Preparing the patient for brachytherapy
Since brachytherapy is given under anesthesia, a few tests are
done to assess the fitness of the patient to undergo anesthesia.
These tests include a few blood tests, chest x-ray and electrocardiography.
The results of these tests allow the anesthesiologist to determine
the type of drug to be used while giving anesthesia. Imaging studies
like ultrasound scan are then done to determine the location, size
and extent of the tumor. This allows the radiotherapist to decide
the location where the radioactive seeds will be placed.
Brachytherapy team
Radiation oncologist – Evaluates the patient and determines
the type of treatment. Responsible for deciding the overall treatment
plan which includes the area to be treated and the dose to be delivered
Radiation physicist – Calculates the dose to be prescribed
and determines the technique to be used to deliver the prescribed
dose
Dosimetrist – Calculates the dose to be prescribed and helps
in delivering the prescribed dose
Radiation therapist – Operates the equipment and delivers
the prescribed dose
Imaging methods like x-rays, ultrasound scan and CT scan are used
to determine the area to be treated and a computer is used to calculate
the time of exposure to radiation and to assist in the introduction
of the radioactive seeds.
The person who manually does the procedure (usually an oncologist)
is also exposed to some amount of radiation. The manual after-loading
is now usually replaced by remote, reducing the risk of exposure
of the oncologist to radiation.
Procedure
Brachytherapy can be either a temporary or a permanent brachytherapy.

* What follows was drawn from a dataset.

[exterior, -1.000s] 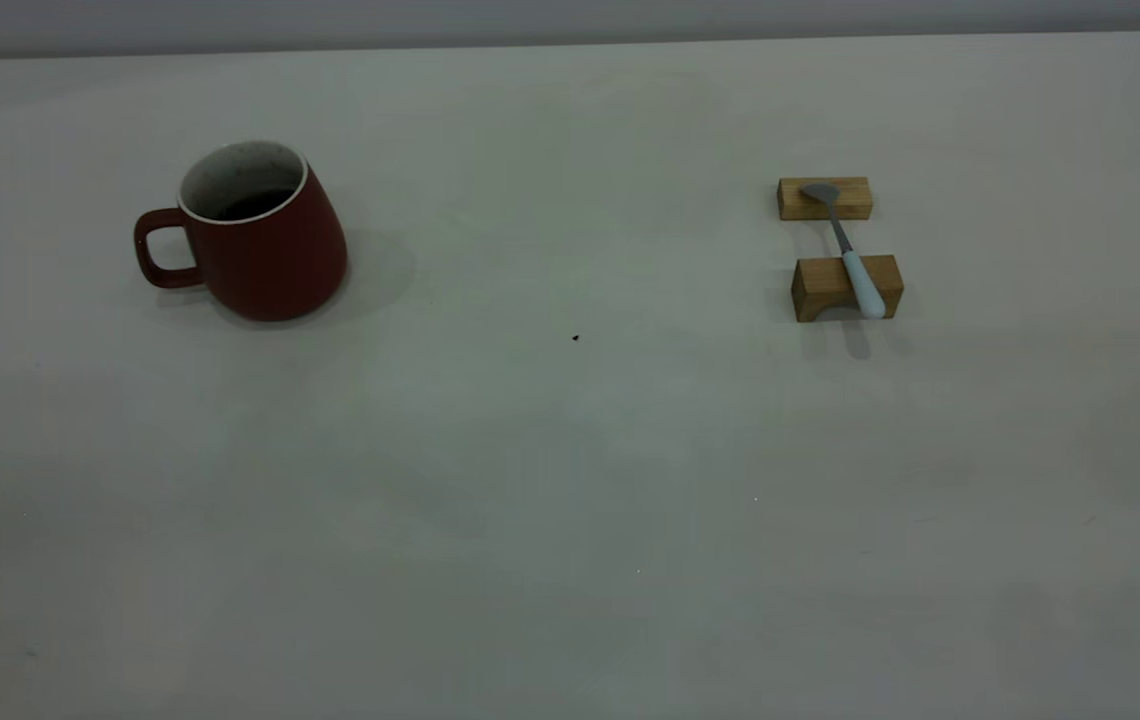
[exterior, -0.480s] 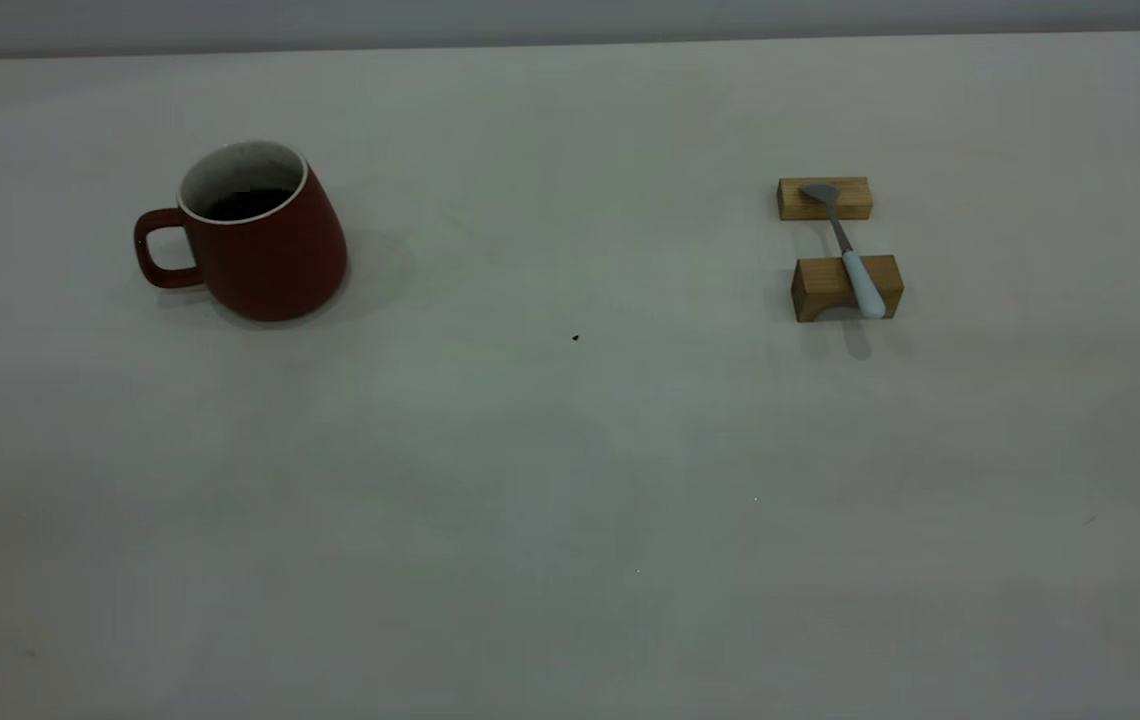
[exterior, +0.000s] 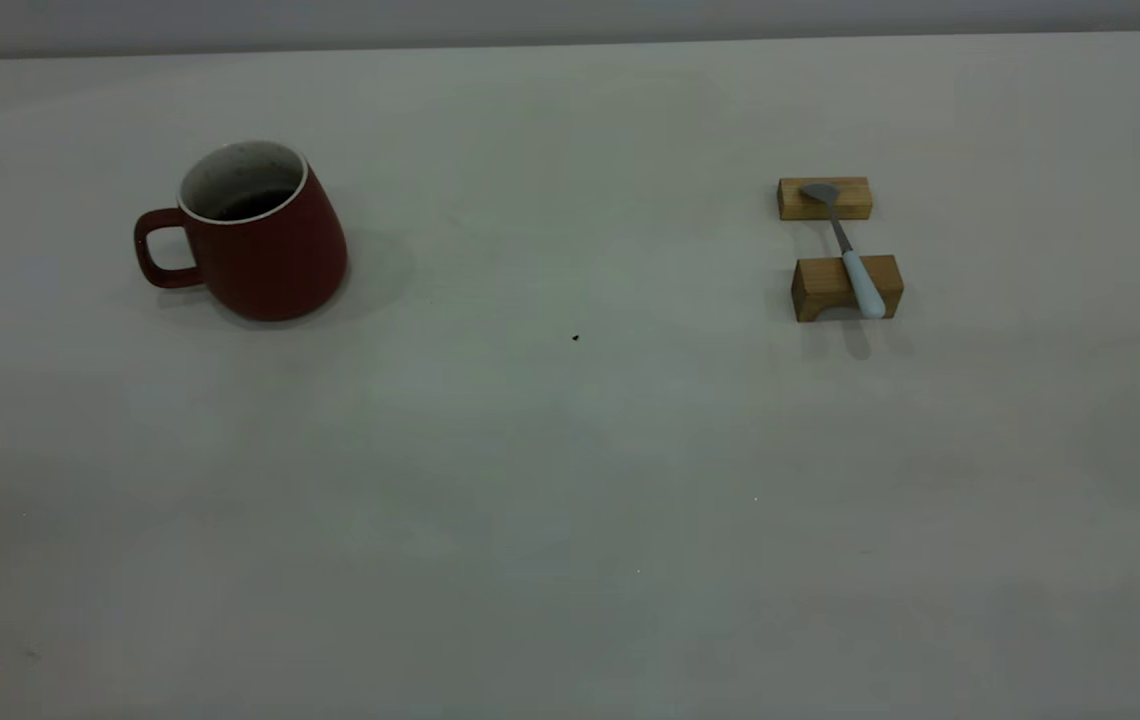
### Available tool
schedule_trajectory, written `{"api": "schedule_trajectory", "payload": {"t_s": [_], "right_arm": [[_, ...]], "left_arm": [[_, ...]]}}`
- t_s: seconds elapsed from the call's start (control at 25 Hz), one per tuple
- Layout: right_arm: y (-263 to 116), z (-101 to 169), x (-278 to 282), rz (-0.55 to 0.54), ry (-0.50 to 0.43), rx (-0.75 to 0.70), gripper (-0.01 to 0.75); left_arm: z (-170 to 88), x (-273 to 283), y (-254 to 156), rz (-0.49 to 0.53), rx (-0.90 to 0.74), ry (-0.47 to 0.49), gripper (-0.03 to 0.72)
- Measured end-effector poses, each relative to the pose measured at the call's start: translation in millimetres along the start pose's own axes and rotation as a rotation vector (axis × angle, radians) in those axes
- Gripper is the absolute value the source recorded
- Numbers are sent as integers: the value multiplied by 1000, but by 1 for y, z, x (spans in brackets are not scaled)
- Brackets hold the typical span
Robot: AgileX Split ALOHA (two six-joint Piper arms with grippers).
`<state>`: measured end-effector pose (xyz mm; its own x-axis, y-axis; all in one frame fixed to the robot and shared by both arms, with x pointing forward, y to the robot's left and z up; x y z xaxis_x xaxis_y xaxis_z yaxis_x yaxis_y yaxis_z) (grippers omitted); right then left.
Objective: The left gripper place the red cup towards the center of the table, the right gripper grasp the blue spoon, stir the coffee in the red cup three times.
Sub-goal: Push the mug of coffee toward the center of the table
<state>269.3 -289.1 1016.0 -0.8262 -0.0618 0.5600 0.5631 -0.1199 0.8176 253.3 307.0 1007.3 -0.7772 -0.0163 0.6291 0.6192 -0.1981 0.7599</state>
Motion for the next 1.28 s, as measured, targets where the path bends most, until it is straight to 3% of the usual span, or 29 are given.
{"api": "schedule_trajectory", "payload": {"t_s": [0.56,0.84,1.08,1.28], "right_arm": [[0,0,0,0,0,0,565],[0,0,0,0,0,0,565],[0,0,0,0,0,0,565],[0,0,0,0,0,0,565]], "left_arm": [[0,-1,1,20,2,-3,594],[13,-20,51,211,-29,2,594],[22,-80,103,386,-71,-22,594],[29,-146,136,506,-239,-49,597]]}}
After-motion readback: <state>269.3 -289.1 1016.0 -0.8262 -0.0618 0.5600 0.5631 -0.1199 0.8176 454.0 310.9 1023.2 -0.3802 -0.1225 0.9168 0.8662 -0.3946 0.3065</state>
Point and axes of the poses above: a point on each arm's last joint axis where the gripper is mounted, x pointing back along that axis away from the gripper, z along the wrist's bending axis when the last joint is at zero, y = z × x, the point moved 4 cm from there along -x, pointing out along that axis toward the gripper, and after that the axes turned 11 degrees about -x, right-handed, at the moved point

And again based on the rate and duration of the therapy, it could
be a high dose rate brachytherapy or a low dose rate brachytherapy.
High dose rate brachytherapy
In high dose rate (HDR) brachytherapy, thin catheters are first
introduced in to the tumor to be treated. These catheters are connected
to afterloader. The afterloader contains the radioactive seeds at
the end of a wire. The seeds are pushed one by one in to the catheters.

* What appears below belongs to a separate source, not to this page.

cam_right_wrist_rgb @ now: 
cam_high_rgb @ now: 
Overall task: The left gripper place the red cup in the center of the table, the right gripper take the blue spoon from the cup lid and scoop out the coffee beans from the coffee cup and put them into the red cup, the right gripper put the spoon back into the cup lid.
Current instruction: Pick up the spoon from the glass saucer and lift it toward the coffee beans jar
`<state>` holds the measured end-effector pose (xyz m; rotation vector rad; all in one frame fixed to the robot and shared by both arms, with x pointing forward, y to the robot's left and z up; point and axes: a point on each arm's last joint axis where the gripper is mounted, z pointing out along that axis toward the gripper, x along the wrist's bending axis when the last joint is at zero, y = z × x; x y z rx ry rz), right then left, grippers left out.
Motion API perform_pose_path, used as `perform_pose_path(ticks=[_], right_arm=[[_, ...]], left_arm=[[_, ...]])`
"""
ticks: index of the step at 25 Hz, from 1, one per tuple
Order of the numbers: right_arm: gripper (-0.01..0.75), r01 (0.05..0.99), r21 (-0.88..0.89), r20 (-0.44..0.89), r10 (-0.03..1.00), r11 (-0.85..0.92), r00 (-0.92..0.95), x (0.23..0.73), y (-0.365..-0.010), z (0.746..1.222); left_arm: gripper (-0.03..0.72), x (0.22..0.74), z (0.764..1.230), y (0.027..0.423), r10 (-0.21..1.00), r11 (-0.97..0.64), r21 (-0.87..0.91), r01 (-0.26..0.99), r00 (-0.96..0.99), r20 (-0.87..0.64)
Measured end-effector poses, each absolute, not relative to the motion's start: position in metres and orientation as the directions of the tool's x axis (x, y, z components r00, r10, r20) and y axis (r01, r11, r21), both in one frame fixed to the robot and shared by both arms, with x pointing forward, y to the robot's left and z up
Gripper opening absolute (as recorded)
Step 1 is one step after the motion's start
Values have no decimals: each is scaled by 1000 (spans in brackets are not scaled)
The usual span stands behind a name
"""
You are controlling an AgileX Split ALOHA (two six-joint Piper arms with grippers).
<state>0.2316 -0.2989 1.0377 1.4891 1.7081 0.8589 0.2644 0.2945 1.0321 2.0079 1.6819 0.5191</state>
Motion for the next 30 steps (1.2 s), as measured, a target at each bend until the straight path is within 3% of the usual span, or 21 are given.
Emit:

The computer decides the time and place of delivering the radiation.
High dose rate brachytherapy is an outpatient procedure. The delivery
of each dose may last for a few minutes. Multiple such doses are
given. Patients may receive up to 12 separate HDR brachytherapy
treatments over one or more weeks. High dose rate brachytherapy
is usually a temporary brachytherapy. After a series of treatment,
the catheters are removed.
Low dose rate brachytherapy
In low dose rate brachytherapy, the patients receive continuous
radiation over a period of hours or days. It is done as an inpatient
procedure to allow the device to work over a longer period of time.

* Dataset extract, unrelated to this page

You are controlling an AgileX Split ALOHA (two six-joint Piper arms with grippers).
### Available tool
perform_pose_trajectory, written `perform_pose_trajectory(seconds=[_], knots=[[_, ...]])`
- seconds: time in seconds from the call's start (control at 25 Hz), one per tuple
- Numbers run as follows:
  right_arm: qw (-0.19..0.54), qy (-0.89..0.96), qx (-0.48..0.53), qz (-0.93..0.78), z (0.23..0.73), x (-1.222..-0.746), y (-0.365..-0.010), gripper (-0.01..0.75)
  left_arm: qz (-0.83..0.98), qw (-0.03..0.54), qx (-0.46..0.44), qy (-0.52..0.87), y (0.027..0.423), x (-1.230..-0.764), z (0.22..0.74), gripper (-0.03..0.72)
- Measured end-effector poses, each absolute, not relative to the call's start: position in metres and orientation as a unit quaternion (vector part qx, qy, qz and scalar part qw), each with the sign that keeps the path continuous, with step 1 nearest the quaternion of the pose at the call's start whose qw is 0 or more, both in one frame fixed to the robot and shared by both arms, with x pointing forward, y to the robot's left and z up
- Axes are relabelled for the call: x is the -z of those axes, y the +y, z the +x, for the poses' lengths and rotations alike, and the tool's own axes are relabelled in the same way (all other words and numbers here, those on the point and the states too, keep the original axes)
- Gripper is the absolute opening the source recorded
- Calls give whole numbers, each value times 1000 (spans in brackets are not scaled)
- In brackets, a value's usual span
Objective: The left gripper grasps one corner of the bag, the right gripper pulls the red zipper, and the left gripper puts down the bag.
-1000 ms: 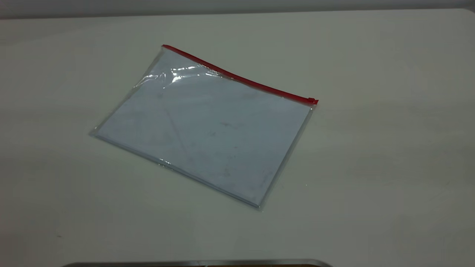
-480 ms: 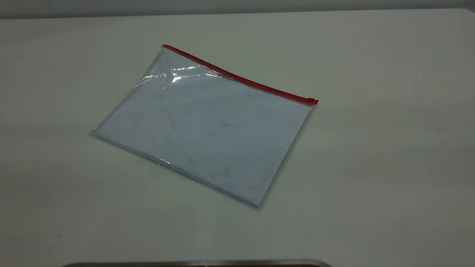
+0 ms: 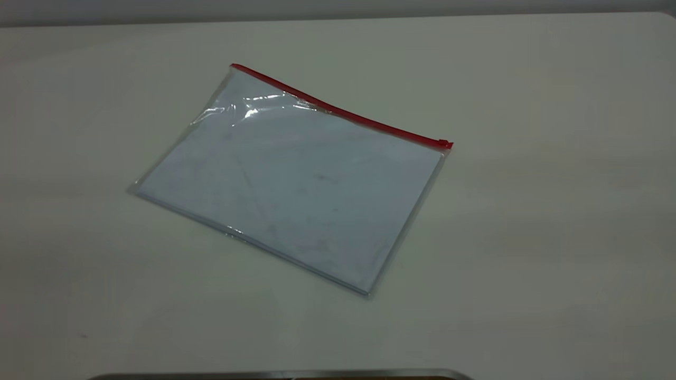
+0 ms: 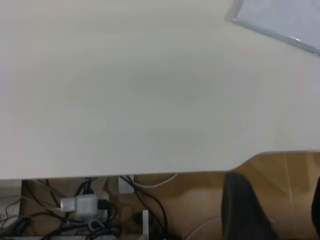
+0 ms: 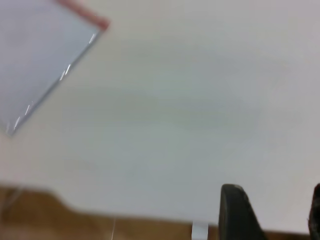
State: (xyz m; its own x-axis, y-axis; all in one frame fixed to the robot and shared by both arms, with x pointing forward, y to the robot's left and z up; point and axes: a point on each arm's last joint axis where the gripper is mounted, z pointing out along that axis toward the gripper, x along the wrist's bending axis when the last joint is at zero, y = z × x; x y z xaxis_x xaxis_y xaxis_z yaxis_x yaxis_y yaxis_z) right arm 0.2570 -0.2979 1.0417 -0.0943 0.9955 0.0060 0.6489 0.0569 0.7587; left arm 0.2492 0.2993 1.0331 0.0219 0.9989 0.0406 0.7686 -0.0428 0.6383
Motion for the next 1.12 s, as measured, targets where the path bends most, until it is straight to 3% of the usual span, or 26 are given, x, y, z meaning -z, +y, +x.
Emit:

If it is a temporary therapy, the device is removed after series
of treatments. In permanent brachytherapy, the seeds are left in
place which slowly lose the radioactivity over a period of time.
Side effects of brachytherapy
Though brachytherapy is a safer alternative to external radiotherapy
and surgical treatment of cancer, there are a few side effects associated
with this procedure.
Immediately after the procedure, the patient may feel soreness and
pain at the site of the procedure. The treated area may also be
swollen causing discomfort for the patient. Short term side effects
may last for a couple of days and include bleeding from the site.